K+ channel expression on B cells from PBC patients or healthy controls was studied in the whole-cell mode of the patch-clamp technique9 with an EPC-10 HEKA amplifier 4 days after activation of PBMCs with CpG-B as described above. To identify B cells, PBMCs were stained with Alexa-488–conjugated anti-human CD19 monoclonal antibody (BD Pharmingen) on ice in complete RPMI, washed, put on poly-L-lysine–coated cover slips, and kept in the dark at 4°C for 10-30 minutes to attach. CD19+ cells were then visualized with fluorescence microscopy and patch-clamped with an aspartate-based pipette solution containing 1 μM free Ca2+ to activated KCa3.1 currents. The pipette solution contained 145 mM K+ aspartate, 2 mM MgCl2, 10 mM HEPES, 10 mM K2EGTA, and 8.5 mM CaCl2 (1 μM free Ca2+) (pH 7.2, 290 mOsm). To reduce chloride “leak” currents, we used a Na+ aspartate external solution containing 160 mM Na+ aspartate, 4.5 mM KCl, 2 CaCl2, 1 mM MgCl2, and 5 mM HEPES (pH 7.4, 300 mOsm). K+ currents were elicited with voltage ramps from −120 to 40 mV of 200-millisecond duration applied every 10 seconds. Whole-cell KCa3.1 conductances were calculated from the slope of KCa3.1 current at −80 mV, where the KCa3.1 currents are not “contaminated” by Kv1.3, which activates only at voltages above −40 mV. The KCa3.1 whole-cell conductance was then divided by the KCa3.1 single-channel conductance (11 pS) to determine the KCa3.1 channel number per cell. Cell capacitance, a direct measurement of cell surface area, was constantly monitored during recording and only cells with membrane capacitances >4 pF (diameter >11 μm) were studied to ensure that only clearly activated cells were analyzed.

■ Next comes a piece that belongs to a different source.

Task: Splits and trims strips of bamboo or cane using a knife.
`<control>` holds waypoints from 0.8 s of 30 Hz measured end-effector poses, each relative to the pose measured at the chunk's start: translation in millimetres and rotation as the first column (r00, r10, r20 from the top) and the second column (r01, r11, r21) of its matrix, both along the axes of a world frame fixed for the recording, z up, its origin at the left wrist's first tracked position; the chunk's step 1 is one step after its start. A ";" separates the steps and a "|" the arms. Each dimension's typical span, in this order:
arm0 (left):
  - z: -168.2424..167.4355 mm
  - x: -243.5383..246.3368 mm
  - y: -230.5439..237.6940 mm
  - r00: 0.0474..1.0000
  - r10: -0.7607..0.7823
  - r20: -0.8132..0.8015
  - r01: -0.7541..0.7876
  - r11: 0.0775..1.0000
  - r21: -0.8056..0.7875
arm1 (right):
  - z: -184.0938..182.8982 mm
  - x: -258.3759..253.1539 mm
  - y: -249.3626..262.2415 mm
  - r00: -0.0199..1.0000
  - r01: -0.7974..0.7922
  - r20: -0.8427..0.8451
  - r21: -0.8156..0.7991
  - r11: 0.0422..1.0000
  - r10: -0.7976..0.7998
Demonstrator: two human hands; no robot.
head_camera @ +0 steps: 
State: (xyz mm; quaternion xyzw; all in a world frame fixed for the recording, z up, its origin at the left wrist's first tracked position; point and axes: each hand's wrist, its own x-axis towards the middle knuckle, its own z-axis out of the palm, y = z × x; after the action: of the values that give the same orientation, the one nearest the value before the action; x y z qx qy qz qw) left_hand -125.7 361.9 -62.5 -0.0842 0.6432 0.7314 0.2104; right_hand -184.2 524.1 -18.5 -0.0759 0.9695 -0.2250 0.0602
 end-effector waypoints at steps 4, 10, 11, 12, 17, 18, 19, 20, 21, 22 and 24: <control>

Values for the percentage and absolute number of B cells; MFI of TLR9, CD86, and IgM; and OD of AMA in the presence of CpG-B (expressed as the mean ± SEM) in PBC were compared with data in the absence of CpG-B or CpG-A or data in the presence of CpG-A, CpG-B with ShK, CpG-B with TRAM-34, or CpG-B with both ShK and TRAM-34 using a paired, two-tailed Wilcoxon matched-pairs signed-rank test. MFI of TLR9 and CD86, OD of AMA, and level of KCa3.1 channels expression on B cells in PBC were compared with data for healthy controls using an unpaired, two-tailed Mann-Whitney U test. A P value of less than .05 was considered statistically significant.
CpG Stimulation Induces Secretion of AMA by PBMCs.
PBMCs from PBC patients and controls cultured with or without addition of 2 μM of CpG-A or CpG-B and 4-day supernatants were tested for secreted AMA via ELISA. Under all culture conditions, PBMCs from PBC patients (n = 14) but not controls (n = 8) secreted AMA, and stimulation with either CpG-A or CpG-B significantly enhanced the levels of secreted antibody from PBMCs of PBC compared with controls (Fig. 1A). The presence of AMA reactivity in the conditioned medium of stimulated PBMC from patients but not controls shown via ELISA was confirmed via immunoblotting (data not shown). There was a significantly greater induction of AMA secretion from PBC cells with CpG-B compared with CpG-A (Fig. 1A); thus, only CpG-B was used in subsequent experiments. A positive ELISA was defined as an OD value >3 SD above the mean for CpG-B–stimulated supernatants from 33 controls. Using these criteria, and at day 4 of culture, 34/52 (65.4%) CpG-B–stimulated PBC samples were AMA-positive, whereas none of the controls was positive (Fig. 1B). Responses to tetanus toxoid were used as a further control in supernatants with or without CpG-B stimulation; all subjects were up to date on tetanus toxoid vaccination. There was no significant difference in tetanus toxoid antibody in plasma of PBC versus controls (1.436 ± 0.292 vs. 0.819 ± 0.384), and, in contrast to AMA production, no significant increase in tetanus toxoid responses in either group was detected in supernatants following CpG-B stimulation.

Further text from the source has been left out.